-- YOUR ASSIGNMENT --
An exact restatement of the data is required, with the images omitted.

Source data:
────
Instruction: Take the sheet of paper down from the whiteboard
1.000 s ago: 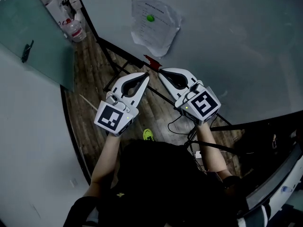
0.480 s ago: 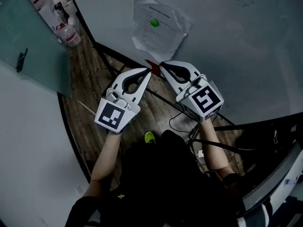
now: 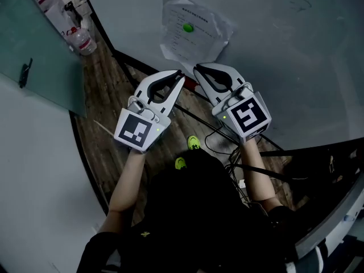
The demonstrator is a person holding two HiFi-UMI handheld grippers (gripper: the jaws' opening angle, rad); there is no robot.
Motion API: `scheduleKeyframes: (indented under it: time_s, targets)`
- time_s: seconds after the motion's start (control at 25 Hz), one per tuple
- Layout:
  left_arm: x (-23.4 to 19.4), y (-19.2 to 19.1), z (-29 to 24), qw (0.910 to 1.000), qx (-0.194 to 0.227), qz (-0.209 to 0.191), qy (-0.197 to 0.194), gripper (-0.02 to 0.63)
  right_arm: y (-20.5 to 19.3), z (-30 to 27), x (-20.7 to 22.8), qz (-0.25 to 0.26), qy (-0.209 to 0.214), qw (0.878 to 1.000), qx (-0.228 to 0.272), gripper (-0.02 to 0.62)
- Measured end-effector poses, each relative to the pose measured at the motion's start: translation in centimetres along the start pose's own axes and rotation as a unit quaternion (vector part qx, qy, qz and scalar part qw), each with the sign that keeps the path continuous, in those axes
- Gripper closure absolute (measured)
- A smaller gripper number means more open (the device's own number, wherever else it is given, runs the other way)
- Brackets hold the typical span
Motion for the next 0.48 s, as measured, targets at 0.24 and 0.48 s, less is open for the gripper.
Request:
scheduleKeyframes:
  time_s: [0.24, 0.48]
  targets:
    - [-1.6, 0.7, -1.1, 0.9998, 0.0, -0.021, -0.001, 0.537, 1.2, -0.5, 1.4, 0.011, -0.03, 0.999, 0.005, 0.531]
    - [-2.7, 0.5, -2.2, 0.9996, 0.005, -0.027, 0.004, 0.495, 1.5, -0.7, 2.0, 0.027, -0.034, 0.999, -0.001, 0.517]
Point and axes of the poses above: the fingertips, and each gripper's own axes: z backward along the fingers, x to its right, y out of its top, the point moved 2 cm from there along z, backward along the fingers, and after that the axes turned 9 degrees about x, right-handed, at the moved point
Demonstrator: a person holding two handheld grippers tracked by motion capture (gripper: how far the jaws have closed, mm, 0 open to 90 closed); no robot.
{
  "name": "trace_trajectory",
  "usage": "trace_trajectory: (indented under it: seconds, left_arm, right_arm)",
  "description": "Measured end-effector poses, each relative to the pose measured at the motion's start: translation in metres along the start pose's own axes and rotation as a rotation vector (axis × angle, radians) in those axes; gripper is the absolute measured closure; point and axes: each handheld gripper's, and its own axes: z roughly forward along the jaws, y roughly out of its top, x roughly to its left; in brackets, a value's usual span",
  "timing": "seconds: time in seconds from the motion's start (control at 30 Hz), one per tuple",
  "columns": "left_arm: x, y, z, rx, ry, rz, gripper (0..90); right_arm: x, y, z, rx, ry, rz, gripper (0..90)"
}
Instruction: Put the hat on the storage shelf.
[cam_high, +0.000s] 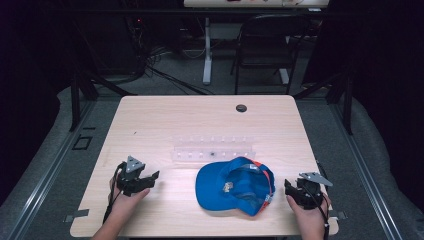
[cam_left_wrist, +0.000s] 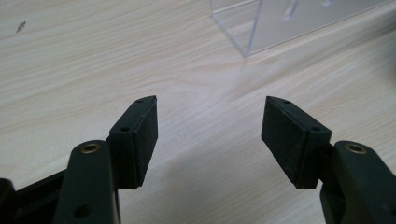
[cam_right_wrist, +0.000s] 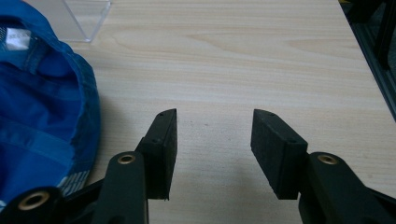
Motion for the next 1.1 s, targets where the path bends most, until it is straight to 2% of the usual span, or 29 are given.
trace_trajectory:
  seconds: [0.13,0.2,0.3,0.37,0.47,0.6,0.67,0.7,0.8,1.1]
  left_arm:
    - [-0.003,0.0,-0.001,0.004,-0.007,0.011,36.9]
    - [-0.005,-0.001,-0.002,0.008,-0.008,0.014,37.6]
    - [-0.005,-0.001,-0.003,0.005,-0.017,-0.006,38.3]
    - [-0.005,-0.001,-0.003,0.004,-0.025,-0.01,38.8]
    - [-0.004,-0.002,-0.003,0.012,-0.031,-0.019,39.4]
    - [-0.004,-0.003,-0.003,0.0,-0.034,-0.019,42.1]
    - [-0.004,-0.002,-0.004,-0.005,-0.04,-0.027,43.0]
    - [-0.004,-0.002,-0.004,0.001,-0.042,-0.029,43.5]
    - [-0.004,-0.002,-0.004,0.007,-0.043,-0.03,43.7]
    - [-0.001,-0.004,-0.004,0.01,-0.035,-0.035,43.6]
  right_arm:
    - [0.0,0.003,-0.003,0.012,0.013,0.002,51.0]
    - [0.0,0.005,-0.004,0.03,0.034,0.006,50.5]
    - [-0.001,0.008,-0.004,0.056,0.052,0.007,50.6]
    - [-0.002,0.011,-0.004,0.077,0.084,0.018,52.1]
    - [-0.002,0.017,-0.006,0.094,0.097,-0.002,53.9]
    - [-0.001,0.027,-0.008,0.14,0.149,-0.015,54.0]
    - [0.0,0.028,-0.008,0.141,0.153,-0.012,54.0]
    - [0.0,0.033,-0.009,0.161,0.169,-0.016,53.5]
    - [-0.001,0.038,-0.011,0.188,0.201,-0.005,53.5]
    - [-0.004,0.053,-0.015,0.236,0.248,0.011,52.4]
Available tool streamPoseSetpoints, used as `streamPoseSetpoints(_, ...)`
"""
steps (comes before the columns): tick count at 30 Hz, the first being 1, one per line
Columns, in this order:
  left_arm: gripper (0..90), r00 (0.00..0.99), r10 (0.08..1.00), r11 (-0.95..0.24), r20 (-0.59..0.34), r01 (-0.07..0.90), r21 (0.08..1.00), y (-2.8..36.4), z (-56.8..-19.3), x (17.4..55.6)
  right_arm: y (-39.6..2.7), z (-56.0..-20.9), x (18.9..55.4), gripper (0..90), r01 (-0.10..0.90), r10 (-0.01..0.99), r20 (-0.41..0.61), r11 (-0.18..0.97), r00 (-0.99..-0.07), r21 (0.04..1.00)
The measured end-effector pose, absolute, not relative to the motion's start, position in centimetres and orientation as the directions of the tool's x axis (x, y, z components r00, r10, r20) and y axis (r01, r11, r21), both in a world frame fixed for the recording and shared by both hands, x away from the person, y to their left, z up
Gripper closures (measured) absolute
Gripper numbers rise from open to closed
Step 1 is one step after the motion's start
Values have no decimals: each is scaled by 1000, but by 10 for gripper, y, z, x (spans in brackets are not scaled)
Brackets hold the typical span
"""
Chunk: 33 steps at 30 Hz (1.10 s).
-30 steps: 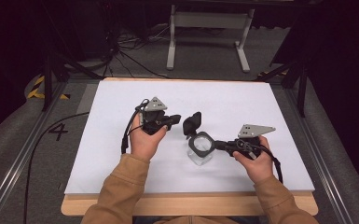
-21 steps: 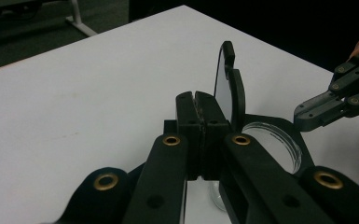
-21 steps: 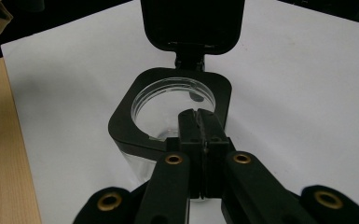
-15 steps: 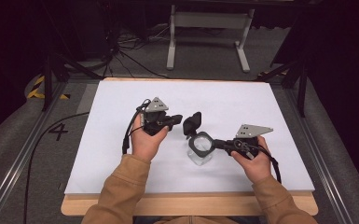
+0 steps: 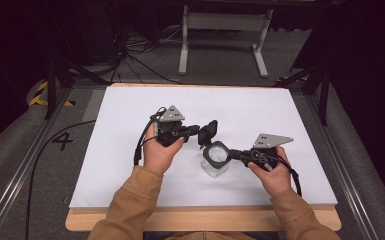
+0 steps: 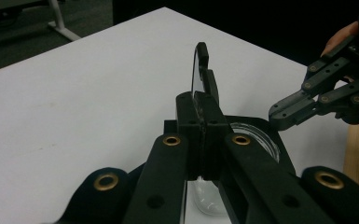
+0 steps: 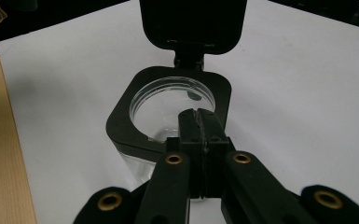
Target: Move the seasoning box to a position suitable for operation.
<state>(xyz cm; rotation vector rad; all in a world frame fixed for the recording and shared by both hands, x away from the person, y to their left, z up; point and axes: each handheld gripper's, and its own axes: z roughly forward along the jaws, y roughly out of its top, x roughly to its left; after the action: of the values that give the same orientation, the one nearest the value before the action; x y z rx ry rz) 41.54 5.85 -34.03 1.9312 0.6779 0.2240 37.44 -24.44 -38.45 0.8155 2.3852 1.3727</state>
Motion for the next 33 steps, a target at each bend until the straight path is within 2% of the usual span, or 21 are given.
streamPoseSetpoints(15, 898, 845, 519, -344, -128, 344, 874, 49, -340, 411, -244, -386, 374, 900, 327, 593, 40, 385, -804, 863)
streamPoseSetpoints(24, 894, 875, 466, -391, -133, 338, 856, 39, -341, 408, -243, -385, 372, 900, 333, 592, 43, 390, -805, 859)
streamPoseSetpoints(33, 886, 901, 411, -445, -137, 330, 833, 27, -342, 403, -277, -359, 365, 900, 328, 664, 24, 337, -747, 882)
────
-- TASK RESPONSE --
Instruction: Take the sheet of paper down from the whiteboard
1.000 s ago: 
0.480 s ago: 
now: 
The demonstrator is a person holding two HiFi-UMI handheld grippers (gripper: the jaws' opening angle, rad); there is no robot.
Motion API: `scheduleKeyframes: (indented under it: time_s, targets)`
- time_s: seconds after the motion's start (control at 25 Hz), one per tuple
- Layout:
  left_arm: x (-23.4 to 19.4), y (-19.2 to 19.1), z (-29 to 24), qw (0.910 to 1.000), qx (-0.194 to 0.227), qz (-0.209 to 0.191), qy (-0.197 to 0.194), gripper (-0.02 to 0.63)
  right_arm: y (-20.5 to 19.3), z (-30 to 27), x (-20.7 to 22.8), qz (-0.25 to 0.26), qy (-0.209 to 0.214), qw (0.878 to 1.000), qx (-0.228 to 0.272), gripper (-0.02 to 0.62)
- Measured end-effector poses, each relative to the pose measured at the motion's start: translation in centimetres along the start pose's own axes and rotation as a unit quaternion (vector part qx, qy, qz and scalar part qw), each with the sign that keeps the path continuous, in those axes
- Gripper closure absolute (measured)
- A smaller gripper number means more open (the device's own number, wherever else it is given, runs the other way)
- Brackets hold the typical span
Motion for the next 0.48 s, as measured, targets at 0.24 and 0.48 s, less is open for the gripper.
Request:
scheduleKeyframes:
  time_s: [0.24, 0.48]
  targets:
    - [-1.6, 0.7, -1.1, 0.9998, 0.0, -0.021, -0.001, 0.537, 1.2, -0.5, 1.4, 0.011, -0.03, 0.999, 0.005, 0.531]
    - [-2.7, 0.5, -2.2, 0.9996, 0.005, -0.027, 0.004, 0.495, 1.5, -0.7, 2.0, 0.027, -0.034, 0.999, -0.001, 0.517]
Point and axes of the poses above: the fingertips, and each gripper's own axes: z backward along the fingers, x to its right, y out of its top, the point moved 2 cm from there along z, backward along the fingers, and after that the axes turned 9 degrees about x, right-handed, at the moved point
Demonstrator: a person holding two handheld grippers tracked by motion capture (gripper: how far the jaws have closed, mm, 0 open to 90 closed); no robot.
{
  "name": "trace_trajectory",
  "usage": "trace_trajectory: (indented under it: seconds, left_arm, right_arm)",
  "description": "Measured end-effector poses, each relative to the pose measured at the motion's start: translation in metres along the start pose's own axes and rotation as a rotation vector (axis × angle, radians) in those axes; gripper is the absolute measured closure; point and axes: each handheld gripper's, and its own axes: z roughly forward along the jaws, y roughly out of its top, x roughly to its left; in brackets, a value's usual span",
  "timing": "seconds: time in seconds from the motion's start (control at 30 Hz), one per tuple",
  "columns": "left_arm: x, y, z, rx, ry, rz, gripper (0..90); right_arm: x, y, z, rx, ry, rz, gripper (0..90)"
}
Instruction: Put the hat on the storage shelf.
[cam_high, +0.000s] 
[cam_left_wrist, +0.000s] 
[cam_right_wrist, +0.000s] 
Motion for the next 1.1 s, targets where the path bends most, until it is straight to 2% of the usual span, or 29 are given.
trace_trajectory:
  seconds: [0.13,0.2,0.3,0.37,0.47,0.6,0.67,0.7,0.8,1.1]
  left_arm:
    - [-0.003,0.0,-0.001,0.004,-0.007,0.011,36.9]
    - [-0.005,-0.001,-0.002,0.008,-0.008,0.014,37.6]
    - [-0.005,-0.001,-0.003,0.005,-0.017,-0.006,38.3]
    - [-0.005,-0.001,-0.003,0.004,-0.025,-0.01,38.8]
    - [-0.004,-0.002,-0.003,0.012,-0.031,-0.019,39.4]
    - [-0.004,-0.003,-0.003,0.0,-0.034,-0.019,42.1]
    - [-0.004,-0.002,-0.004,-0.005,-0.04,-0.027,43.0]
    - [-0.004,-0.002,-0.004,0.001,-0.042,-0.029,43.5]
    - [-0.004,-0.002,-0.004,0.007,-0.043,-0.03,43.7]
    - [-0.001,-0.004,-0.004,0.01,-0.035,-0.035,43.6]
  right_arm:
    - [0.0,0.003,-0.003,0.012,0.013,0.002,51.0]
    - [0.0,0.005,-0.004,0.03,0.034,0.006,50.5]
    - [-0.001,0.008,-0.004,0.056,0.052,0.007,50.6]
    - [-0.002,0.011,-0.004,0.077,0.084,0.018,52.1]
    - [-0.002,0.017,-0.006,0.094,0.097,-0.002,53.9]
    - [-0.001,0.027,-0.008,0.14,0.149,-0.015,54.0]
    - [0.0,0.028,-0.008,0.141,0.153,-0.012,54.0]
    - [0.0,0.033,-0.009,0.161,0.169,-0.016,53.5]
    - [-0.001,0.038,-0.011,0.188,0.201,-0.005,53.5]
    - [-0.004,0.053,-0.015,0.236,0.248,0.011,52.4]
Available tool streamPoseSetpoints, used as `streamPoseSetpoints(_, ...)`
"""
steps (comes before the columns): tick count at 30 Hz, the first being 1, one per line
Columns, in this order:
  left_arm: gripper (0..90), r00 (0.00..0.99), r10 (0.08..1.00), r11 (-0.95..0.24), r20 (-0.59..0.34), r01 (-0.07..0.90), r21 (0.08..1.00), y (-2.8..36.4), z (-56.8..-19.3), x (17.4..55.6)
  right_arm: y (-39.6..2.7), z (-56.0..-20.9), x (18.9..55.4), gripper (0..90), r01 (-0.10..0.90), r10 (-0.01..0.99), r20 (-0.41..0.61), r11 (-0.18..0.97), r00 (-0.99..-0.07), r21 (0.04..1.00)
The measured end-effector pose, absolute, not relative to the motion's start, position in centimetres and orientation as the directions of the tool's x axis (x, y, z components r00, r10, r20) and y axis (r01, r11, r21), both in a world frame fixed for the recording and shared by both hands, x away from the person, y to their left, z up
Gripper closures (measured) absolute
Gripper numbers rise from open to closed
Step 1 is one step after the motion's start
Values have no decimals: each is scaled by 1000, but by 10 for gripper, y, z, x (spans in brackets are not scaled)
Brackets hold the typical span
"""
Chunk: 33 steps at 30 Hz (1.10 s).
-30 steps: 
-21 steps: 
-21 steps: 
-15 steps: 
+0 steps: 
+0 steps: 
+0 steps: 
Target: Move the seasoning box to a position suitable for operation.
<state>(xyz cm; rotation vector rad; all in a world frame fixed for the recording and shared by both hands, x away from the person, y to their left, z up; point and axes: each handheld gripper's, and its own axes: z roughly forward along the jaws, y roughly out of its top, x roughly to its left; after the action: of the values that give the same orientation, the one nearest the value before the action; x y z rx ry rz) 41.54 5.85 -34.03 1.9312 0.6779 0.2240 37.44 -24.44 -38.45 0.8155 2.3852 1.3727</state>
Motion for the next 33 steps, a target at each bend until the straight path is within 2% of the usual span, or 21 are given.
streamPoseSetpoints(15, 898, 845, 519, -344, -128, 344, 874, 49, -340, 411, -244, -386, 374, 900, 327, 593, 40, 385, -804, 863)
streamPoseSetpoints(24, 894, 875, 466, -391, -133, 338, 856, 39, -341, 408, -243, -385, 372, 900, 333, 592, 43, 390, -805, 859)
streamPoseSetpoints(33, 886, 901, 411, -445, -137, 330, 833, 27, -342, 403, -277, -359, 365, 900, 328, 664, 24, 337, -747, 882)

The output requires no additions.